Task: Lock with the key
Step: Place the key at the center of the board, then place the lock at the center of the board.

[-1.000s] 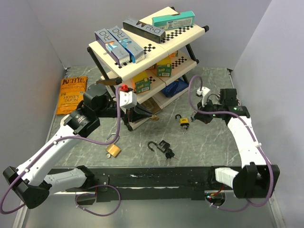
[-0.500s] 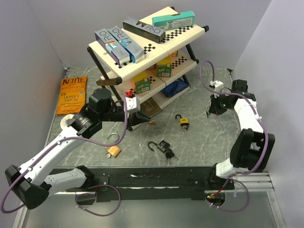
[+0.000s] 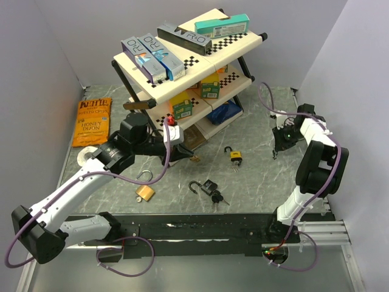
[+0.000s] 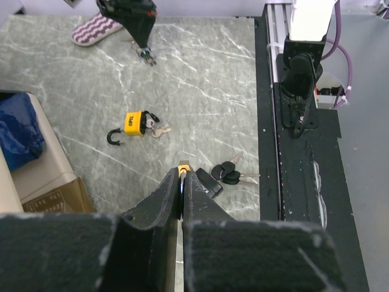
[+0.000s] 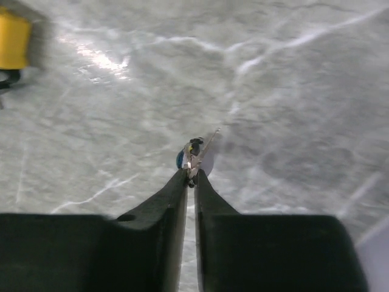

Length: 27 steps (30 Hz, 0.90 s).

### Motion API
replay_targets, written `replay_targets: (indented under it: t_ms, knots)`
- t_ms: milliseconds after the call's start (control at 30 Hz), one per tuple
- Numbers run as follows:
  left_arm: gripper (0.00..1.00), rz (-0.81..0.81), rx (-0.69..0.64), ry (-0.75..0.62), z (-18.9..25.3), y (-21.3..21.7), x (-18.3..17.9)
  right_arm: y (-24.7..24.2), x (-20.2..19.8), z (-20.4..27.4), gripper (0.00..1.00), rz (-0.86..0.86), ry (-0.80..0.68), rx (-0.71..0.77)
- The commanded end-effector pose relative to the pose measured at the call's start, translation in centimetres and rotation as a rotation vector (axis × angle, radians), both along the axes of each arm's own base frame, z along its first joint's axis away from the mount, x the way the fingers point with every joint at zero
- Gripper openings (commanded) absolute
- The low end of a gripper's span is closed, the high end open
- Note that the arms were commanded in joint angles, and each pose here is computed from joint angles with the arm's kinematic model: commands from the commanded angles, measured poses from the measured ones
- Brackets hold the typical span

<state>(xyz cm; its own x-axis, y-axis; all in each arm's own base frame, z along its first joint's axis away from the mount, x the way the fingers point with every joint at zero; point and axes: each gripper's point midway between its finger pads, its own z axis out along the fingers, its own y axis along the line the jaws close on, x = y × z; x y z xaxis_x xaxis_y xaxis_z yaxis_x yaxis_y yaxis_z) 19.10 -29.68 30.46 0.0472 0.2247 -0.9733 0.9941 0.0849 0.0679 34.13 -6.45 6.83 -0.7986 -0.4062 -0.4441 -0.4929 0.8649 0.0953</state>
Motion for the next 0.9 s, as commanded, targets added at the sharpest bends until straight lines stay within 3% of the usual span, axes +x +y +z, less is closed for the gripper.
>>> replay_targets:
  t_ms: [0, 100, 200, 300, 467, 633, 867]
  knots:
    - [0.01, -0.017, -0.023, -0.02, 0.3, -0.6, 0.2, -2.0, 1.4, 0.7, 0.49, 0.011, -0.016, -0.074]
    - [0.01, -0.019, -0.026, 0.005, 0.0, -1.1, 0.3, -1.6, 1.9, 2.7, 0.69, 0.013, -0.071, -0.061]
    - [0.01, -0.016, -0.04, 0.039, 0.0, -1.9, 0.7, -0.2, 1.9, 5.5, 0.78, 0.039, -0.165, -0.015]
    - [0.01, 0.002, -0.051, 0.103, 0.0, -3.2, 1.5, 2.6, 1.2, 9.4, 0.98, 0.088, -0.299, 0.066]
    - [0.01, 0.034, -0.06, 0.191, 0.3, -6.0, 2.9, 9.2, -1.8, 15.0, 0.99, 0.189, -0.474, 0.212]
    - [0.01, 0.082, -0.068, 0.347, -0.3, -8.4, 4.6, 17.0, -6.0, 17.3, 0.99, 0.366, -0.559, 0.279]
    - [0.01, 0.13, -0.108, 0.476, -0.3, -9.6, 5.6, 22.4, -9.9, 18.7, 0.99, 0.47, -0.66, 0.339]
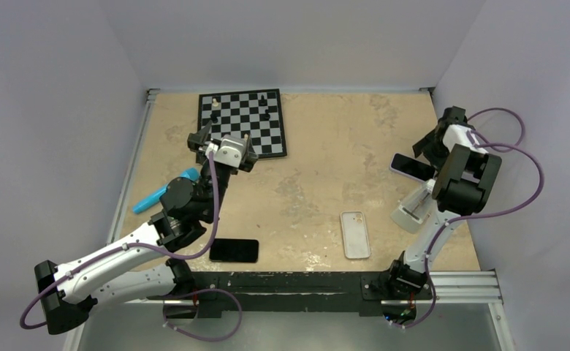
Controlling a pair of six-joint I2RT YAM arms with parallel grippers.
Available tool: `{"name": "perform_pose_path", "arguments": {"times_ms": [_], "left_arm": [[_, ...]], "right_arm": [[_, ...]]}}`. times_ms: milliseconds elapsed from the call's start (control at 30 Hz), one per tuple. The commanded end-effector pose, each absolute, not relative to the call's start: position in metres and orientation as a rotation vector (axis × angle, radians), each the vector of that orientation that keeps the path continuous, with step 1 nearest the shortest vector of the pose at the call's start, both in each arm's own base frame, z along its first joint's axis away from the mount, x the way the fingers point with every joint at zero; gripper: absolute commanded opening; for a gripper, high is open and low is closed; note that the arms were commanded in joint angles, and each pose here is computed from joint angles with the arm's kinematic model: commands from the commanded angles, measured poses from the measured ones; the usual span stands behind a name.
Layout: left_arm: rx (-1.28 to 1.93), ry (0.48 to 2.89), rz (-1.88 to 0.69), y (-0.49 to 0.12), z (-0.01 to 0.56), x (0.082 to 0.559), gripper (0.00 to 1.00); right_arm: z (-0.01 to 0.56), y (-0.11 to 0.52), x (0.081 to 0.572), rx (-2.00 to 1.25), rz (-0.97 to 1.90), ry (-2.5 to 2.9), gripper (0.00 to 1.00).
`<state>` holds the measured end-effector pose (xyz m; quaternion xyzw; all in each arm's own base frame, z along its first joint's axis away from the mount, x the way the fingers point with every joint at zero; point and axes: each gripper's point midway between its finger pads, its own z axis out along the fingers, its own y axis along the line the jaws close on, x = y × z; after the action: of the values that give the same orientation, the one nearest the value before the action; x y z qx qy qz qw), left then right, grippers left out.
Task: Take the phone out of the phone case
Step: Move the phone to the center of the board.
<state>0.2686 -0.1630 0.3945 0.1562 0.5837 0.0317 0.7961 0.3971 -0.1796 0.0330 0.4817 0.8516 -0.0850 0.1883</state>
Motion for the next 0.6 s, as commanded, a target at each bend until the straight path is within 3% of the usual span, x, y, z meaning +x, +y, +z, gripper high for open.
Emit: {"name": "perform_pose_path", "arguments": {"times_ms": [0,567], "left_arm": [[0.313,1.243,0.028,-0.163,0.399,0.268,0.95],[0.321,1.258,0.027,-0.166,0.395,0.271,0.95]], "right_arm": [[0.035,-0.168,0.412,1.33,-0.113,2.358,0.97],[0.07,-0.043,0.436,0.896,0.34,2.511,0.95]]}}
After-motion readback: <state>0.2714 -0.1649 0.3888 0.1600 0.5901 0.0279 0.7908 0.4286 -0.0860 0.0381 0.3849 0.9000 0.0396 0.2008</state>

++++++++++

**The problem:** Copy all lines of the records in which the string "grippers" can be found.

**Task result:**
Controlling a pair of six-joint I2RT YAM arms with parallel grippers.
`<state>` holds the measured end-effector pose (xyz m; quaternion xyzw; all in each arm's own base frame, z along its first joint's axis away from the mount, x the way the fingers point with every joint at zero; point and axes: each gripper's point midway between its finger pads, its own z axis out along the fingers, its own y axis along the line the jaws close on, x = y × z; after the action: of the values that give the same orientation, the one nearest the value before the action; x y z qx qy qz qw), left then right, grippers left out.

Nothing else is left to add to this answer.